Black Abalone Gets 138|Square Miles of Shore

WASHINGTON (CN) - The National Marine Fisheries Service has designated 138 square miles of critical habitat along the coast of California and its offshore islands for the endangered black abalone.

The Endangered Species Act designation includes rocky areas from the high tide mark to the low tide mark within five segments of the California coast between the Del Mar Landing Ecological Reserve to the Palos Verdes Peninsula, as well as on the Farallon Islands, Ano Nuevo Island, San Miguel Island, Santa Rosa Island, Santa Cruz Island, Anacapa Island, Santa Barbara Island, and Santa Catalina Island.

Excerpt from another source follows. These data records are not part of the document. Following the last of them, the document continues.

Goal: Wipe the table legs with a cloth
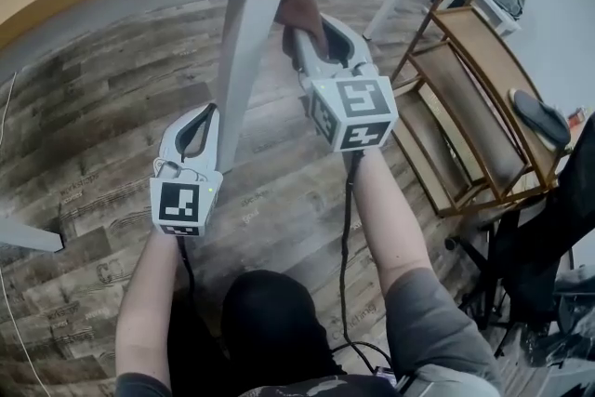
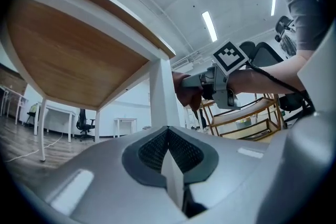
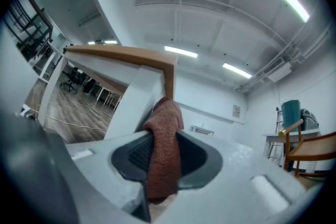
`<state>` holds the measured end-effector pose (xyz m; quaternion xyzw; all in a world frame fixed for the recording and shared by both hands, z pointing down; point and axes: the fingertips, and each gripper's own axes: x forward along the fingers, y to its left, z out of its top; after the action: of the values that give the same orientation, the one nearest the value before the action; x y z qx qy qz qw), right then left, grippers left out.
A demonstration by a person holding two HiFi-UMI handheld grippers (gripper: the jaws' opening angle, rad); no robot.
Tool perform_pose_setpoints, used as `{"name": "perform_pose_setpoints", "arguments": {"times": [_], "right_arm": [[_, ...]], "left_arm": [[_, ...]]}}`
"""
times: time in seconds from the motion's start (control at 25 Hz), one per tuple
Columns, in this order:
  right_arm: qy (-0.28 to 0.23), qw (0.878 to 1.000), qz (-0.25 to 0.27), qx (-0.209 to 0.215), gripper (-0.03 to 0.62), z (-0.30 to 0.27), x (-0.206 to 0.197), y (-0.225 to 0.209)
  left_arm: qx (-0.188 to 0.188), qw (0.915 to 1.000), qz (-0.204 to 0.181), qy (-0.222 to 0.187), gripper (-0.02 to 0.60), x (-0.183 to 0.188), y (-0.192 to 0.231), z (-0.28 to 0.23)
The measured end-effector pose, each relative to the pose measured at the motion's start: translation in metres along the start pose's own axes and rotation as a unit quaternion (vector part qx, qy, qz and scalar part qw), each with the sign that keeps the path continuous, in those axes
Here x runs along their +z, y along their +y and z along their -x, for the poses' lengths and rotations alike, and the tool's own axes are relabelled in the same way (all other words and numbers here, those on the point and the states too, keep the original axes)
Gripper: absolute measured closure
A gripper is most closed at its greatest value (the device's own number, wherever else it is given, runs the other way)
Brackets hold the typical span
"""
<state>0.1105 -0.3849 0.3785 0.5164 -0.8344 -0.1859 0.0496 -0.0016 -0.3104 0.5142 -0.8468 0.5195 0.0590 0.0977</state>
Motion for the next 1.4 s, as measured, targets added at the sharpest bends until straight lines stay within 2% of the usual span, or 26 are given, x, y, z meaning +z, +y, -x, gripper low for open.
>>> {"name": "perform_pose_setpoints", "arguments": {"times": [0.24,0.48,0.6,0.76,1.0,1.16,1.4], "right_arm": [[0.037,0.998,0.036,0.019,0.51,0.013,-0.053,0.036],[0.091,0.995,0.007,0.046,0.51,0.028,-0.134,0.079],[0.132,0.99,-0.013,0.058,0.51,0.037,-0.184,0.101],[0.189,0.979,-0.042,0.071,0.51,0.048,-0.25,0.125],[0.265,0.958,-0.064,0.087,0.51,0.058,-0.331,0.155],[0.3,0.946,-0.066,0.103,0.51,0.062,-0.368,0.175],[0.347,0.925,-0.074,0.136,0.51,0.069,-0.404,0.194]], "left_arm": [[0.007,0.999,0.034,0.03,0.561,-0.025,0.001,0.006],[0.018,0.9942,0.071,0.079,0.561,-0.087,-0.005,0.023],[0.011,0.9902,0.082,0.112,0.561,-0.125,-0.012,0.034],[-0.005,0.9865,0.064,0.151,0.561,-0.163,-0.01,0.05],[0.003,0.9822,0.06,0.178,0.561,-0.196,0.016,0.059],[0.0,0.9806,0.051,0.189,0.561,-0.214,0.025,0.06],[-0.007,0.9769,0.067,0.203,0.561,-0.233,0.015,0.06]]}}
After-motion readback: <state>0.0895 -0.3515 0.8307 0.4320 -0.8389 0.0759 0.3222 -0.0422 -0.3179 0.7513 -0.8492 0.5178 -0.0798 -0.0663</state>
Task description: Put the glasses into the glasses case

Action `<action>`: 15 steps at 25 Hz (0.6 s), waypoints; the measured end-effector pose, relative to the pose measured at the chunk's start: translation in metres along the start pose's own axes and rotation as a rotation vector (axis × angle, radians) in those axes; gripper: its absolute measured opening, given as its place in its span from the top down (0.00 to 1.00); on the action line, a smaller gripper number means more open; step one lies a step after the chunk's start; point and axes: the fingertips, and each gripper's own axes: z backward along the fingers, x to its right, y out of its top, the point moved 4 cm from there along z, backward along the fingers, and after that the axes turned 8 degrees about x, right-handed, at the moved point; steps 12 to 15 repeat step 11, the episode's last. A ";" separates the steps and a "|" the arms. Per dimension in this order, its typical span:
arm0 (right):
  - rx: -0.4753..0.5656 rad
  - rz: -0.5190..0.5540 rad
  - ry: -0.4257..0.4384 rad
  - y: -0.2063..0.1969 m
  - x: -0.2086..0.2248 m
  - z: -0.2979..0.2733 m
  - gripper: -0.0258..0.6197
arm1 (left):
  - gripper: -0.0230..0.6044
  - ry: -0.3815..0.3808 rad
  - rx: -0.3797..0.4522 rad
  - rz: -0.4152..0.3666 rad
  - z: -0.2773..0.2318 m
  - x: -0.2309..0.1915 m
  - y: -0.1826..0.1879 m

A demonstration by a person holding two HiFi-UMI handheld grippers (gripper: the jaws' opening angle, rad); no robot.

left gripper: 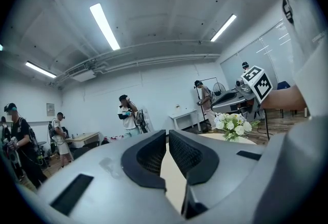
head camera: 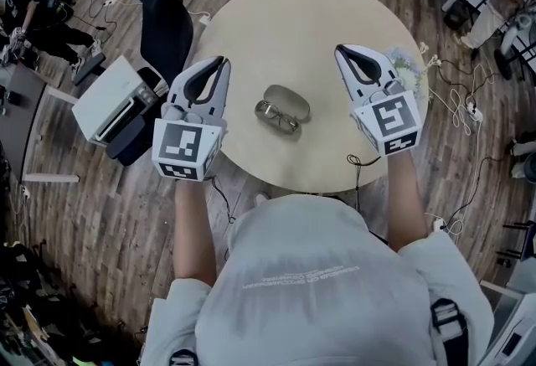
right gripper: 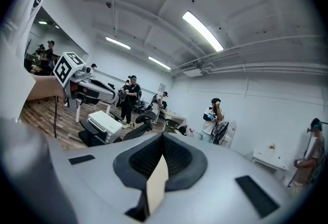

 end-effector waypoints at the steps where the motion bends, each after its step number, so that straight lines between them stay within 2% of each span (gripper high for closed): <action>1: -0.002 -0.001 0.002 -0.001 -0.001 -0.001 0.96 | 0.92 0.001 -0.002 0.001 0.000 0.000 -0.001; 15: -0.015 0.013 0.007 -0.007 -0.003 -0.010 0.96 | 0.92 0.011 -0.019 0.008 0.001 -0.006 -0.010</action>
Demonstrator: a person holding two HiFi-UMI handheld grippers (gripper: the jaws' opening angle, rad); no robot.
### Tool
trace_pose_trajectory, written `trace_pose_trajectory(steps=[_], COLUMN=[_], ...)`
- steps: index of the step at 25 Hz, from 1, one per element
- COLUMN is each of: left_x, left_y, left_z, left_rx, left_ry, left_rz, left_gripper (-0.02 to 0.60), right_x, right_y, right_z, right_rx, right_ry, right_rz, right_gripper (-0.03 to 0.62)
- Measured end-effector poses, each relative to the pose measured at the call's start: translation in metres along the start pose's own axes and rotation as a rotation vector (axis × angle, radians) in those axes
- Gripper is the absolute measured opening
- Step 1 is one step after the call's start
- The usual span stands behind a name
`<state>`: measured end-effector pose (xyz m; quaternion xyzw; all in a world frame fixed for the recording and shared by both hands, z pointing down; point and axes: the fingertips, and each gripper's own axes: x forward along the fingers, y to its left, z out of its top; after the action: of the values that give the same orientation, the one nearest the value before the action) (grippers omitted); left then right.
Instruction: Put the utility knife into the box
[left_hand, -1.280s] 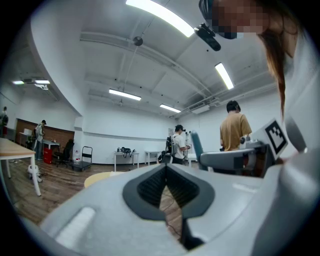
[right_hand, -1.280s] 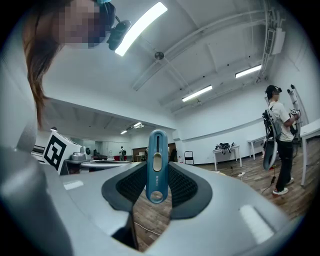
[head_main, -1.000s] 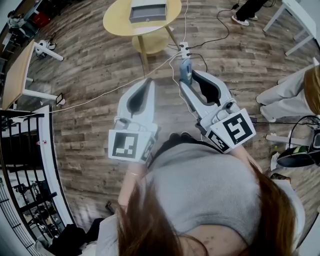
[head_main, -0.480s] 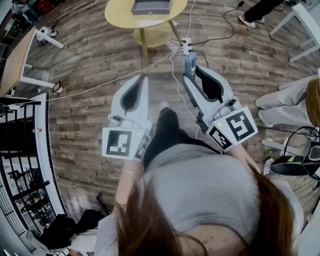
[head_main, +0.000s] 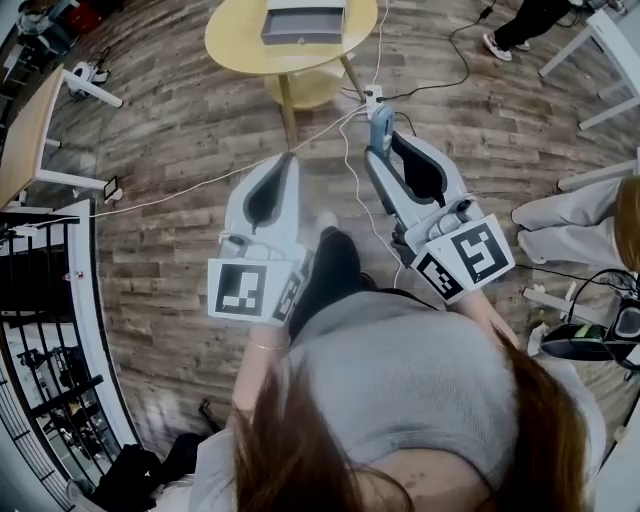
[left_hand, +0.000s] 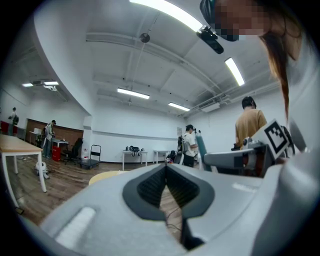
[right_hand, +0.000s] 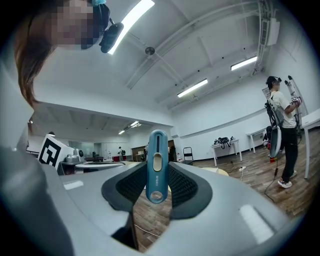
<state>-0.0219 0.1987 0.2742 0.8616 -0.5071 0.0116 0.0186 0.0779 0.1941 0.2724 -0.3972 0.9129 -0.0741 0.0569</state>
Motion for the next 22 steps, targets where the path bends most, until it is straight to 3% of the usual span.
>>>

This designation includes rocky intertidal and subtidal habitats from the mean higher high water line to a depth of -19.6848 ft. (relative to the mean lower low water line), and the coastal marine waters encompassed by these areas.

The area from Corona Del Mar State Beach to Dana Point, Calif., are not designated, because the agency has determined that the economic benefits of exclusion from the critical habitat designation outweigh the benefits of inclusion and that exclusion of this specific area will not result in the extinction of the species.

The agency also has determined that two areas proposed for designation, San Nicolas Island and San Clemente Island, are not eligible for designation, because the U.S. Navy's revised integrated natural resource management plans for these areas provide benefits to black abalone.